_EXERCISE_
The entries must be repeated verbatim, and their images left out.

━━━ MATERIAL FOR THE TASK

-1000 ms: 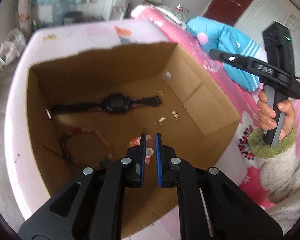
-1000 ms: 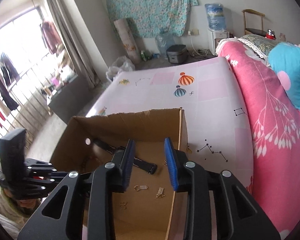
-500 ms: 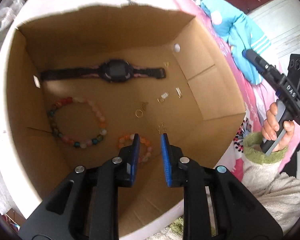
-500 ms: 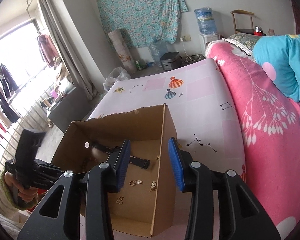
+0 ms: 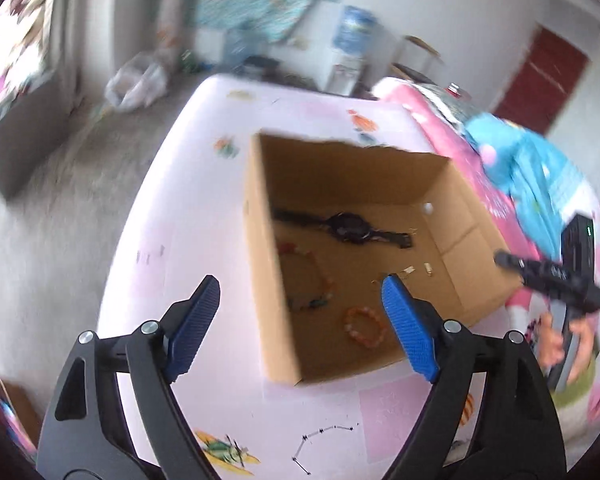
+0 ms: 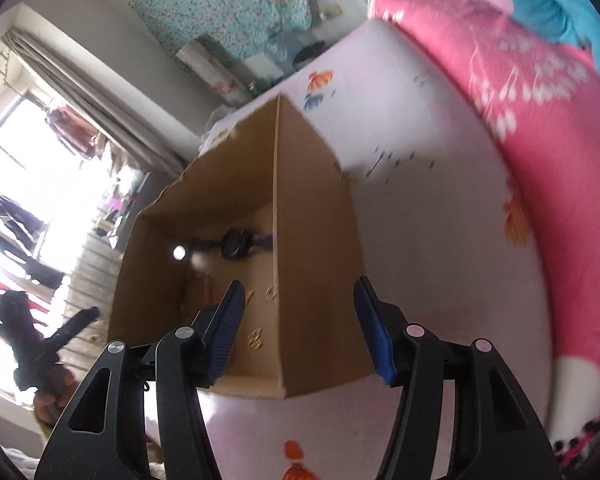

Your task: Organize jewelry

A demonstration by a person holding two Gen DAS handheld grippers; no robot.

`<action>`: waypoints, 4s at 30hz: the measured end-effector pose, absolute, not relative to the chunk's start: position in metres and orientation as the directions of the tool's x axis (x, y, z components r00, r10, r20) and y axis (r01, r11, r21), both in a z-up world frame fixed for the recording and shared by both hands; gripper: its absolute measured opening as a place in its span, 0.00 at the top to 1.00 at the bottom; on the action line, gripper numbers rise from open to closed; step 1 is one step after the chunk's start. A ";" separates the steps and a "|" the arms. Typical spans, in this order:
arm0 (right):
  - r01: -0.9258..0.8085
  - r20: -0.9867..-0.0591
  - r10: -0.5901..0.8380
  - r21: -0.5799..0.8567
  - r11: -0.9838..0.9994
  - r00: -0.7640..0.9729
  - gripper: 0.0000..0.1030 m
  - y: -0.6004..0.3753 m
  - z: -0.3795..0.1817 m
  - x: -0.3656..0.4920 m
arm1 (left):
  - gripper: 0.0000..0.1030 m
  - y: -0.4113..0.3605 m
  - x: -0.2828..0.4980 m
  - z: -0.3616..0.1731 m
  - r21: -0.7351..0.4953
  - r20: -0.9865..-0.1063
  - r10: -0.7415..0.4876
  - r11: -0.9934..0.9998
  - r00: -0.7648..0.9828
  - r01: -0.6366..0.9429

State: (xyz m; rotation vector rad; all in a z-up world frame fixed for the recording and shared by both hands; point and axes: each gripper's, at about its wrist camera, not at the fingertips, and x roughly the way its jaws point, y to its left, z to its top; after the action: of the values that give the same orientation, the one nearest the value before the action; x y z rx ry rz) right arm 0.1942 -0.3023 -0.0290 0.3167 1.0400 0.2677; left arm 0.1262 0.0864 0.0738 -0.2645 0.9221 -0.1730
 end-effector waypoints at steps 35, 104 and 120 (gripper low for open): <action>-0.039 -0.830 0.208 0.220 0.975 0.518 0.39 -0.270 -0.026 0.115 | 0.19 0.083 0.066 0.008 -0.554 -0.671 -0.495 0.829 0.553 0.070; 0.036 -0.779 -0.178 -0.196 0.980 0.601 0.07 -0.192 -0.043 0.035 | 0.09 0.012 0.013 0.042 -0.028 -0.832 0.000 0.999 0.555 -0.041; 0.034 -0.783 -0.183 -0.203 0.979 0.595 0.07 -0.193 -0.046 0.036 | 0.09 0.014 0.014 0.041 -0.039 -0.837 -0.008 0.998 0.548 -0.044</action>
State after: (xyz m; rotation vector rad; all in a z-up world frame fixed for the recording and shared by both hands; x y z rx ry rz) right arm 0.0356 -0.1925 -0.0460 -0.1734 0.9265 -0.1270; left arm 0.0137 0.0138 0.0410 -0.0578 0.9912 0.0213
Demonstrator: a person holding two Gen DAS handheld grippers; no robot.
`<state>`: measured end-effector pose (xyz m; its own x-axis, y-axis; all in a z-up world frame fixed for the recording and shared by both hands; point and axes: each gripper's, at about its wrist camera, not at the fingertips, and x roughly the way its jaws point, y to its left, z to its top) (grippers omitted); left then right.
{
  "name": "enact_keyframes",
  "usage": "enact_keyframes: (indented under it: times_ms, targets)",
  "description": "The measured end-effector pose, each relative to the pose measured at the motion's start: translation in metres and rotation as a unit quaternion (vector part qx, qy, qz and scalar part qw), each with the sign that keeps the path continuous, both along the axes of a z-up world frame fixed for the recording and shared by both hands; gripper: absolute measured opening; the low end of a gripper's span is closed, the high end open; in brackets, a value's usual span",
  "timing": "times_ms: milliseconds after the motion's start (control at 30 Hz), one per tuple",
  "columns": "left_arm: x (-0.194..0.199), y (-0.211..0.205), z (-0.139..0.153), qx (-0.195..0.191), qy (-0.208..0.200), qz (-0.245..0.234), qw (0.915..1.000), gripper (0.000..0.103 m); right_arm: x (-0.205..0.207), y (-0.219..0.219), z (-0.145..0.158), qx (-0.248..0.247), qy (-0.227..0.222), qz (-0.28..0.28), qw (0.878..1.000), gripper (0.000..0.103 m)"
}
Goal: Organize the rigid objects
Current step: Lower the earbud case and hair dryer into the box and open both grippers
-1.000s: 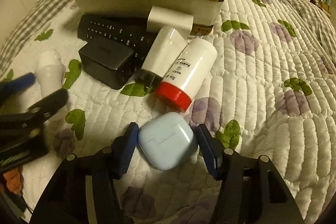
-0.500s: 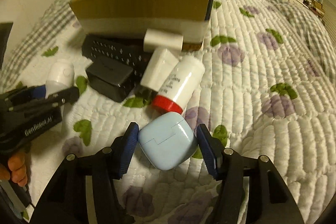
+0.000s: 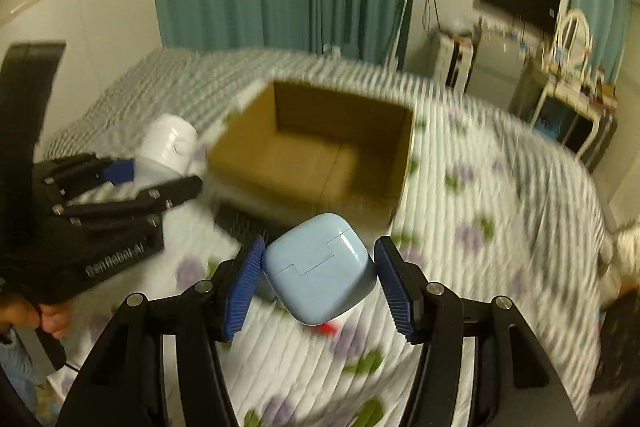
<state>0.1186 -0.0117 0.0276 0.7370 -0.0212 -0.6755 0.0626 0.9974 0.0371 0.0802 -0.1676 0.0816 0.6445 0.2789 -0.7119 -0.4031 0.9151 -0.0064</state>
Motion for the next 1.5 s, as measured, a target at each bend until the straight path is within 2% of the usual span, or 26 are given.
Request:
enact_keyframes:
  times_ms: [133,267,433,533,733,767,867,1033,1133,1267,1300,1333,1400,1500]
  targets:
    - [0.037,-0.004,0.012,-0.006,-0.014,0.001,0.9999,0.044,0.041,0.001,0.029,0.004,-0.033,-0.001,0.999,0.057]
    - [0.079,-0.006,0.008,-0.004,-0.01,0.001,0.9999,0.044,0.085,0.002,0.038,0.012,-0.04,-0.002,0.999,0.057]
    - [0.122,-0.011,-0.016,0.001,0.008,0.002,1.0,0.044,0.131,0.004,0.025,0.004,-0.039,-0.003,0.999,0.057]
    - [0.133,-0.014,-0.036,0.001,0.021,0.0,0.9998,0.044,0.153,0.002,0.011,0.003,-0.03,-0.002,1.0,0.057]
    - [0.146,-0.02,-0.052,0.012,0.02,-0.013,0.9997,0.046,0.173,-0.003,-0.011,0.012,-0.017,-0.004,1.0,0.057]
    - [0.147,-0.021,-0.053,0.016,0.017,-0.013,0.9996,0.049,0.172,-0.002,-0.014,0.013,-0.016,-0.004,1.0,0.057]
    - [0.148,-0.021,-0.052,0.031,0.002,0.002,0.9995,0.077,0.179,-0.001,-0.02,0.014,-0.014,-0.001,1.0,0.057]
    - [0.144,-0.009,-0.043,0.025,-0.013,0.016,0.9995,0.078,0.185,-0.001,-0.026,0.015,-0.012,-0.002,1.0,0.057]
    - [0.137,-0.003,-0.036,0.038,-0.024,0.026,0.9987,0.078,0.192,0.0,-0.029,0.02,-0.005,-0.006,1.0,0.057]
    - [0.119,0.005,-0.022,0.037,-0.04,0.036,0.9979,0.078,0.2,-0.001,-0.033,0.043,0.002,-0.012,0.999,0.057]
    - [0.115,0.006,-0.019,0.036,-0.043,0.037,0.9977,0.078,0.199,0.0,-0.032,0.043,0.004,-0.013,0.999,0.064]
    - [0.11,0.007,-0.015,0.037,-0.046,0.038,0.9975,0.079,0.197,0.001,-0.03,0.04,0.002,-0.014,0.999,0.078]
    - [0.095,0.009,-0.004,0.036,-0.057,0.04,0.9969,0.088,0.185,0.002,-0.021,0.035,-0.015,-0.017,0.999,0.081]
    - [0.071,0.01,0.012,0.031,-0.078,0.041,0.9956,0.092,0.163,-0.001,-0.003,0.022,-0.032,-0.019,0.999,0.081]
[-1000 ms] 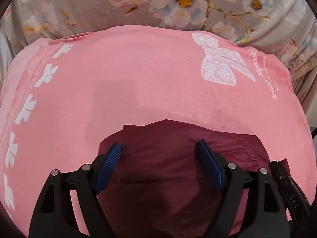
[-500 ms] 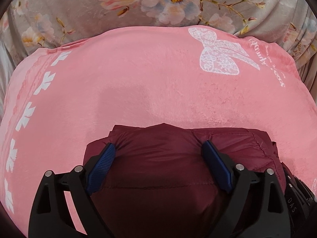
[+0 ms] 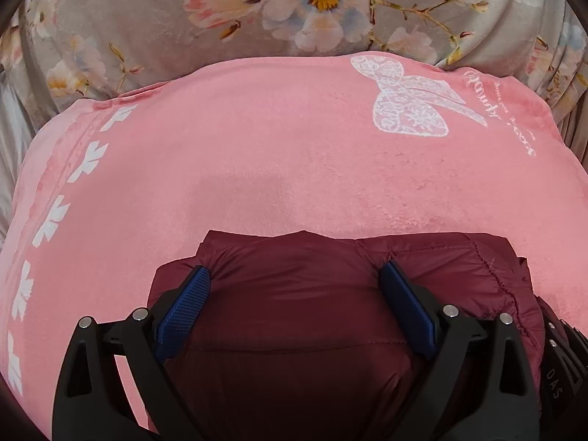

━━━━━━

_EXERCISE ANSWER_
-1000 ms: 
-1000 ms: 
-500 ms: 
-500 ms: 
+0 ms: 
+0 ms: 

Your task: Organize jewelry

A demonstration by a person holding two Gen DAS handheld grippers; no robot.

`<action>`: waypoints, 4s at 30hz: the measured end-effector pose, absolute, not relative to the chunk's start: position in metres and orientation as the directions of the tool's x axis (x, y, z components r00, r10, r20) and y axis (r01, r11, r21), both in a z-up world frame fixed for the recording and shared by both hands; gripper: its absolute measured opening as a place in its span, 0.00 at the top to 1.00 at the bottom; on the action line, gripper numbers rise from open to closed; step 1 is one step after the chunk's start. A ";" separates the steps and a "|" the arms. Typical spans, in this order:
arm0 (right):
  - r01: -0.9258..0.8085
  - r20: -0.9867..-0.0591
  - r10: -0.5901..0.8380
  - r21: -0.5799..0.8567
  - r11: -0.9838..0.9994
  - r00: -0.7640..0.9729
  - gripper: 0.0000..0.1030 m
  - y: -0.6004..0.3753 m
  - z: -0.3795..0.1817 m
  - x: -0.3656..0.4920 m
arm1 (left):
  - gripper: 0.0000..0.1030 m
  - y: -0.4113..0.3605 m
  - x: -0.2828..0.4980 m
  - z: -0.3616..0.1731 m
  - r21: -0.7351..0.4953
  - r20: -0.9865..-0.1063
  - r10: -0.7415..0.4876
  - r11: -0.9934..0.9998
  - r00: -0.7648..0.9828
  - r01: -0.6366..0.9429

State: (xyz m; rotation vector rad; all in a z-up world frame fixed for the recording and shared by both hands; point and axes: each gripper's, at about its wrist camera, not at the fingertips, and x roughly the way its jaws point, y to its left, z to its top; after the action: of the values that give the same orientation, the one nearest the value before the action; x y z rx ry rz) right arm 0.1942 -0.3023 -0.0290 0.3167 1.0400 0.2677; left arm 0.1262 0.0864 0.0738 -0.2645 0.9221 -0.1730
 end-effector waypoints at steps 35, 104 and 120 (gripper low for open): <action>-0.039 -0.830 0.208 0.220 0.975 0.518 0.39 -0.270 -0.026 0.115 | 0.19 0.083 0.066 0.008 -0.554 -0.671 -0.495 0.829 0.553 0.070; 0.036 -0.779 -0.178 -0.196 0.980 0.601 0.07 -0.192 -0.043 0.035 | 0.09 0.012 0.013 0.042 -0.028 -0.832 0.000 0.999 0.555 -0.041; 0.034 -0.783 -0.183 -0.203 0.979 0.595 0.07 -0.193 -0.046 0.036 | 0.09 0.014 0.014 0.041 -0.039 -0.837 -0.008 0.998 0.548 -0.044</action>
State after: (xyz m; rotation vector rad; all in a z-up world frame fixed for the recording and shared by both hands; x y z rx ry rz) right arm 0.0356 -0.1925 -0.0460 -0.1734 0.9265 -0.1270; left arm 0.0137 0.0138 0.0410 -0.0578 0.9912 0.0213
Demonstrator: a person holding two Gen DAS handheld grippers; no robot.
`<state>`: measured end-effector pose (xyz m; its own x-axis, y-axis; all in a z-up world frame fixed for the recording and shared by both hands; point and axes: each gripper's, at about its wrist camera, not at the fingertips, and x roughly the way its jaws point, y to its left, z to its top) (grippers omitted); left then right.
{
  "name": "enact_keyframes",
  "usage": "enact_keyframes: (indented under it: times_ms, targets)",
  "description": "The measured end-effector pose, each relative to the pose measured at the motion's start: translation in metres and rotation as a unit quaternion (vector part qx, qy, qz and scalar part qw), each with the sign that keeps the path continuous, both along the axes of a z-up world frame fixed for the recording and shared by both hands; gripper: absolute measured opening; the low end of a gripper's span is closed, the high end open; in brackets, a value's usual span",
  "timing": "times_ms: milliseconds after the motion's start (control at 30 Hz), one per tuple",
  "columns": "left_arm: x (-0.194..0.199), y (-0.211..0.205), z (-0.139..0.153), qx (-0.195..0.191), qy (-0.208..0.200), qz (-0.245..0.234), qw (0.915..1.000), gripper (0.000..0.103 m); right_arm: x (-0.205..0.207), y (-0.219..0.219), z (-0.145..0.158), qx (-0.248..0.247), qy (-0.227..0.222), qz (-0.28..0.28), qw (0.878..1.000), gripper (0.000..0.103 m)"
}
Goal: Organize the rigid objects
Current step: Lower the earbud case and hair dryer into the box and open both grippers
-1.000s: 
-0.500s: 
+0.000s: 
<state>0.1186 -0.0117 0.0276 0.7370 -0.0212 -0.6755 0.0626 0.9974 0.0371 0.0802 -0.1676 0.0816 0.6445 0.2789 -0.7119 -0.4031 0.9151 -0.0064</state>
Motion for the next 1.5 s, as measured, a target at each bend until the straight path is within 2% of the usual span, or 26 are given.
Request:
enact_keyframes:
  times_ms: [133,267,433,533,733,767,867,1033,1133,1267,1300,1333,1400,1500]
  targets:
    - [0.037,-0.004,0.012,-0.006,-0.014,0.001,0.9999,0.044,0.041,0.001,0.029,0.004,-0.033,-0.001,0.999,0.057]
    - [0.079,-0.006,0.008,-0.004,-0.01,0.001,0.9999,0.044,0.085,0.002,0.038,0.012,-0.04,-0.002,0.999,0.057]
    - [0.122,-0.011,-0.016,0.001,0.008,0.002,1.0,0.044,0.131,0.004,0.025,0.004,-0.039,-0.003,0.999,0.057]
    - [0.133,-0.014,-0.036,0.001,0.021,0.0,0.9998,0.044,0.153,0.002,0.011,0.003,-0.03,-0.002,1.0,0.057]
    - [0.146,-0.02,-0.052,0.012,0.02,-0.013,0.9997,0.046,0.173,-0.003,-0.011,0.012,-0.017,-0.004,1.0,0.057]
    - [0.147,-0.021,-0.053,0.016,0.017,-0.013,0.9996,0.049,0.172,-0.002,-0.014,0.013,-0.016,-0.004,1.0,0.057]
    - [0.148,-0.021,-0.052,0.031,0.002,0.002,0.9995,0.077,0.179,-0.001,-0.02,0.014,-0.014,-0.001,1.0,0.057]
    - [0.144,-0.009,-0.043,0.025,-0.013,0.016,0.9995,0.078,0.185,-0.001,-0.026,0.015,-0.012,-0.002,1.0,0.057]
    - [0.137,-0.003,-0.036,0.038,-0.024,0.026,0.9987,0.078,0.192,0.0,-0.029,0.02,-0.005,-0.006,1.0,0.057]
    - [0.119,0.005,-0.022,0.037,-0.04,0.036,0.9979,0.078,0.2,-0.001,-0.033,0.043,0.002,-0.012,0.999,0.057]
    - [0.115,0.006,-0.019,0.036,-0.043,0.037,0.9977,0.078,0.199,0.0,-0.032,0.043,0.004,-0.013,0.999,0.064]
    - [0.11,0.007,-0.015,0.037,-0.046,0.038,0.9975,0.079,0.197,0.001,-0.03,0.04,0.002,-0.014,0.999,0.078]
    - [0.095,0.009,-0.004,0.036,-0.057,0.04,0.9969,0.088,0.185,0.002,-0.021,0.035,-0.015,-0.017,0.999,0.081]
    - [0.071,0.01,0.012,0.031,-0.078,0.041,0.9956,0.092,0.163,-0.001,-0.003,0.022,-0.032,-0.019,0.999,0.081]
[-1000 ms] 
[-500 ms] 
[+0 ms] 

Here the exercise is finished.